= Activity =
Reproduce the whole listing, keeping each word unchanged.

──────── Data block ────────

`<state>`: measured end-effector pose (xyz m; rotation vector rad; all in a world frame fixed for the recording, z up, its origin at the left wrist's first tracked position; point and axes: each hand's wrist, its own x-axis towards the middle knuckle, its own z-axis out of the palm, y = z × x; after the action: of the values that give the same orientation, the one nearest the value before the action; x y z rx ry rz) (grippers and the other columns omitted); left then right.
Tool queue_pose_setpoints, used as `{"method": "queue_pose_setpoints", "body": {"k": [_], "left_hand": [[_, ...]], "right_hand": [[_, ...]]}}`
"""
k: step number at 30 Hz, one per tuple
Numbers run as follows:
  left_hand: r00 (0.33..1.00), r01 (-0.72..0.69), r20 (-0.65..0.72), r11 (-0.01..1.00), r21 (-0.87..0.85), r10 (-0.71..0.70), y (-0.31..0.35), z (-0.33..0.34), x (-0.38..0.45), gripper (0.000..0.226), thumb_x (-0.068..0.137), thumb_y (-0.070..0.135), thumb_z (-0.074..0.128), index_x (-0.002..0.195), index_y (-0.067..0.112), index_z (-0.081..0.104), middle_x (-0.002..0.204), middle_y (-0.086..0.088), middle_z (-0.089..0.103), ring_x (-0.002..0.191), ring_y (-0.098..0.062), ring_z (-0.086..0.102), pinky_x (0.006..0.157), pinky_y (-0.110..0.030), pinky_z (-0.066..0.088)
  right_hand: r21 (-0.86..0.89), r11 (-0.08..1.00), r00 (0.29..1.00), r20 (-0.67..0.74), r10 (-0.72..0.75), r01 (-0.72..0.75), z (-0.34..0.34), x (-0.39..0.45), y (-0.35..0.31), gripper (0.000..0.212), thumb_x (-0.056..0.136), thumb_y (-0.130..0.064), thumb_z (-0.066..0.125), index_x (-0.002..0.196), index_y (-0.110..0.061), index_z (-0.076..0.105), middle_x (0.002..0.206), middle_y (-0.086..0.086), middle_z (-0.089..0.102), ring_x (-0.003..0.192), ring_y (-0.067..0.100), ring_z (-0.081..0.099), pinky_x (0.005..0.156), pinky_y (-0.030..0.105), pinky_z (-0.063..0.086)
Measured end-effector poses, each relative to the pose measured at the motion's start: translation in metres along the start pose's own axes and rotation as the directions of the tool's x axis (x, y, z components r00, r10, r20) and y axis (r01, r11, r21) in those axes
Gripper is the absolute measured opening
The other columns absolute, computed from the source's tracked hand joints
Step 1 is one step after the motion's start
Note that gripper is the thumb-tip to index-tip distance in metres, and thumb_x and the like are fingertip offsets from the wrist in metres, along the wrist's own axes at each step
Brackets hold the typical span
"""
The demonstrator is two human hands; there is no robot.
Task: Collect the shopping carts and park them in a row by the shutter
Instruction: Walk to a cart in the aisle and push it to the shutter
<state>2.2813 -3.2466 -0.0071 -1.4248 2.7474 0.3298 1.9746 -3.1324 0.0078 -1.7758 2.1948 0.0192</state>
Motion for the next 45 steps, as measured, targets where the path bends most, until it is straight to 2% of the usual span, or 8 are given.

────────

= Answer =
`<state>`: measured end-effector pose (xyz m; rotation vector rad; all in a world frame fixed for the recording, z up, its origin at the left wrist's first tracked position; point and axes: each hand's wrist, its own x-axis towards the middle knuckle, its own z-axis out of the palm, y = z × x; after the action: of the values that give the same orientation, the one nearest the value before the action; x y z rx ry rz) (grippers and the other columns omitted); left then right.
Tool queue_pose_setpoints, used as `{"method": "queue_pose_setpoints", "body": {"k": [_], "left_hand": [[_, ...]], "right_hand": [[_, ...]]}}`
"""
k: step number at 30 Hz, one per tuple
Numbers run as follows:
  left_hand: r00 (0.33..1.00), r01 (-0.72..0.69), r20 (-0.65..0.72), r11 (-0.01..1.00), r21 (-0.87..0.85), r10 (-0.71..0.70), y (-0.31..0.35), z (-0.33..0.34), x (-0.38..0.45), gripper (0.000..0.226), thumb_x (-0.068..0.137), thumb_y (-0.070..0.135), thumb_z (-0.074..0.128), index_x (-0.002..0.195), index_y (-0.067..0.112), index_z (-0.081..0.104), middle_x (-0.002..0.204), middle_y (-0.086..0.088), middle_z (-0.089..0.103), ring_x (-0.002..0.191), ring_y (-0.098..0.062), ring_z (-0.086..0.102), pinky_x (0.006..0.157), pinky_y (-0.110..0.030), pinky_z (-0.066..0.088)
  right_hand: r21 (-0.86..0.89), r11 (-0.08..1.00), r00 (0.29..1.00), r20 (-0.67..0.74), r10 (-0.72..0.75), r01 (-0.72..0.75), z (-0.34..0.34), x (-0.39..0.45), y (-0.35..0.31), gripper (0.000..0.212), thumb_x (-0.056..0.136), thumb_y (-0.130..0.064), thumb_z (-0.066..0.125), index_x (-0.002..0.196), index_y (-0.110..0.061), index_z (-0.076..0.105), middle_x (0.002..0.206), middle_y (-0.086..0.086), middle_z (-0.089..0.102), ring_x (-0.003..0.192), ring_y (-0.067..0.100), ring_z (-0.081..0.099), pinky_x (0.005..0.156), pinky_y (-0.030..0.105), pinky_z (-0.063..0.086)
Measured end-effector poses, each relative to the pose measured at the motion's start: translation in metres along the start pose's own axes and rotation as the directions of the tool's x axis (x, y, z components r00, r10, r20) and y axis (r01, r11, r21) in those axes
Gripper is the absolute measured opening
The other columns absolute, computed from the source's tracked hand joints
Step 1 is one step after the motion's start
Note that gripper is the thumb-tip to index-tip distance in metres, and thumb_x and the like are fingertip offsets from the wrist in metres, along the wrist's own axes at each step
Brackets hold the typical span
"""
The demonstrator is two human hands; there is no robot.
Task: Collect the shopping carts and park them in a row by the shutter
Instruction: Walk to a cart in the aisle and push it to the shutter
<state>2.2813 -3.2466 -0.0071 -1.4248 2.7474 0.3298 1.9746 -3.1324 0.0078 -1.7758 2.1948 0.0192</state>
Motion for the next 45 steps, as measured, targets where the path bends most, until it is straight to 2% of the usual span, or 8 are given.

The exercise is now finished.